我们虽然口头上也说读书的好处,但实际上,我们的文化却始终怀疑那些读书太多的人——无论读书太多意味着什么),认为他们懒惰、胸无大志,需要成长并接触现实生活;认为他们不屑与他人为伍。
There is something in the American character that is even secretly hostile to the act of aimless reading, a certain hale and heartiness that is suspicious of reading as anything more than a tool for advancement. America is also a nation that prizes sociability and community, that accepts a kind of psychological domino effect: alone leads to loner, loner to loser. Any sort of turning away from human contact is suspect, especially one that interferes with the go-out-and-get-going ethos that seems to be at the heart of our national character. The images of American presidents that stick are those that portray them as men of action: Theodore Roosevelt on safari, John Kennedy throwing a football around with his brothers. There is only Lincoln as solace to the inveterate reader, a solitary figure sitting by the fire, saying, "My best friend is a person who will give me a book I have not read."

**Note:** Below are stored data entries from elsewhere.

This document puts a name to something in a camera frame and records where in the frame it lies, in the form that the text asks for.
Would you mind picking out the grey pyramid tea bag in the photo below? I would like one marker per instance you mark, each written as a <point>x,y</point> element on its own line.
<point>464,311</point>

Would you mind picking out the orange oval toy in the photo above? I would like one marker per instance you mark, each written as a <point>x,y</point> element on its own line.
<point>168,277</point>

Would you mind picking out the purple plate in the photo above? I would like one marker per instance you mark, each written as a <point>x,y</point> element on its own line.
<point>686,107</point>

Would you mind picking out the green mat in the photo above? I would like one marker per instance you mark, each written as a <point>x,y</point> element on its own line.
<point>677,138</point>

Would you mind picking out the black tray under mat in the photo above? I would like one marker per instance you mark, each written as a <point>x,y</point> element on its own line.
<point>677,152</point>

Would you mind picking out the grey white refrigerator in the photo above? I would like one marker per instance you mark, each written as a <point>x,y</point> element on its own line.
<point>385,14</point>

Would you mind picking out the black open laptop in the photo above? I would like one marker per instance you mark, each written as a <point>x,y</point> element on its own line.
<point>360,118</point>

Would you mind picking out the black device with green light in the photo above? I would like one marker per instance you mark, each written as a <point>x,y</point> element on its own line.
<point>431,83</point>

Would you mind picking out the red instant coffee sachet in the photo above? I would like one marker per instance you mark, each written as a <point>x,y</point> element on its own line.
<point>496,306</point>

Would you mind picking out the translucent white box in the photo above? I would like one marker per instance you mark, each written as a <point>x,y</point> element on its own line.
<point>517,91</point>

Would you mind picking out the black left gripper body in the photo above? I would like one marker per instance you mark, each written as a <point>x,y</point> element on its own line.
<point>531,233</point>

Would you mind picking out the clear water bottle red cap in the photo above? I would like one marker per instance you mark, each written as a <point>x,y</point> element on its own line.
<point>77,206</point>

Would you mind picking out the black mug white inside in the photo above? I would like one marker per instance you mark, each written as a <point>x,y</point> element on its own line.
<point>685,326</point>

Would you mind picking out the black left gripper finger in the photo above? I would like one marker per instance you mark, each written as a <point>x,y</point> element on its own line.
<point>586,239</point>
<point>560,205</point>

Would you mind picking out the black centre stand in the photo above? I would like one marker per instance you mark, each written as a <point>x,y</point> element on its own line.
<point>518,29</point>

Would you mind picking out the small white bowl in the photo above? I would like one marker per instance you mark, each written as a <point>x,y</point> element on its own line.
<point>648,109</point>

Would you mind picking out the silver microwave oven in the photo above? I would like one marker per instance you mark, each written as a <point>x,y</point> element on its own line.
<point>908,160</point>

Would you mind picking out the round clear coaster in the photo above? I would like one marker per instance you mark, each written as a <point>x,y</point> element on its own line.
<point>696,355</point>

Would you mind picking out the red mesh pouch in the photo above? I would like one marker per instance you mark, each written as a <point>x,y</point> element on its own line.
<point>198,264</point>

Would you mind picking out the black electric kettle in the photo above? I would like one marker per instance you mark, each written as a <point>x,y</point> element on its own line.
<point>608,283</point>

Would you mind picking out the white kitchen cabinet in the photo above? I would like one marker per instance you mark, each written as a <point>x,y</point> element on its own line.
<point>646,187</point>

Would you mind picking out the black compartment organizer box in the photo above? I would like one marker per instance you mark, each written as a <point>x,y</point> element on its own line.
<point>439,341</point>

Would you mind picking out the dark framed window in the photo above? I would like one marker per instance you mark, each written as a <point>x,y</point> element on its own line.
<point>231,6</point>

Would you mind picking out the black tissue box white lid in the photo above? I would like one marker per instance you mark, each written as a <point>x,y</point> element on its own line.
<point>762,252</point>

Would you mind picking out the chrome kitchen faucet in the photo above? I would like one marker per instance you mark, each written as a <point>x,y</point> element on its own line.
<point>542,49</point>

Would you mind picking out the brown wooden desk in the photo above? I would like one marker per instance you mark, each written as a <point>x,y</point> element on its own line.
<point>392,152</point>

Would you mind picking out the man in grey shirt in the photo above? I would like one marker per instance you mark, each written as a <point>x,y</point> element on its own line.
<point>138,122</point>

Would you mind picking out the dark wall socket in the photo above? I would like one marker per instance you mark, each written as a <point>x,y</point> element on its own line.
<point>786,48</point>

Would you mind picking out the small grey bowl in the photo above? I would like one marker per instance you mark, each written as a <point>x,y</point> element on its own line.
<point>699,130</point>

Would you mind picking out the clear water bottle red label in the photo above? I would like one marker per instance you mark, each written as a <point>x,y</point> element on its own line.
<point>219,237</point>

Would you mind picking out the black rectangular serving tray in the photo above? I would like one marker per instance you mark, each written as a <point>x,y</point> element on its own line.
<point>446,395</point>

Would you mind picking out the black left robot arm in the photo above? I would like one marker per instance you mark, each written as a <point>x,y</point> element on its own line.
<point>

我们美国人的性格里,甚至有一种偏见,暗中敌视无目的的阅读,总认为读书不过是升职的一种手段。美国是一个强调社交和群体的国家,因此她有一种心理上的多米诺骨牌效应:独处会导致不合群,而不合群的人会变成失败者。任何拒绝交际活动的行为都是可疑的,尤其是和“走出去、干起来”这一精神相矛盾的行为就更可疑了,因为这一精神似乎是我们民族性格的核心所在。人们印象中的美国总统总是在行动:在野外狩猎的西奥多·罗斯福,和兄弟们传橄榄球的约翰·肯尼迪。对于那些顽固不化的书虫,唯一的安慰是林肯:他独自坐在火炉旁边,说道谁给我一本我没有读过的书,谁就是我最好的朋友。”
There also arose, as I was growing up, a kind of careerism in the United States that sanctioned reading only if there was some point to it.
我长大成人的那些年里,在美国还兴起了一种追求名利的风气。人们只认可那些有用的阅读。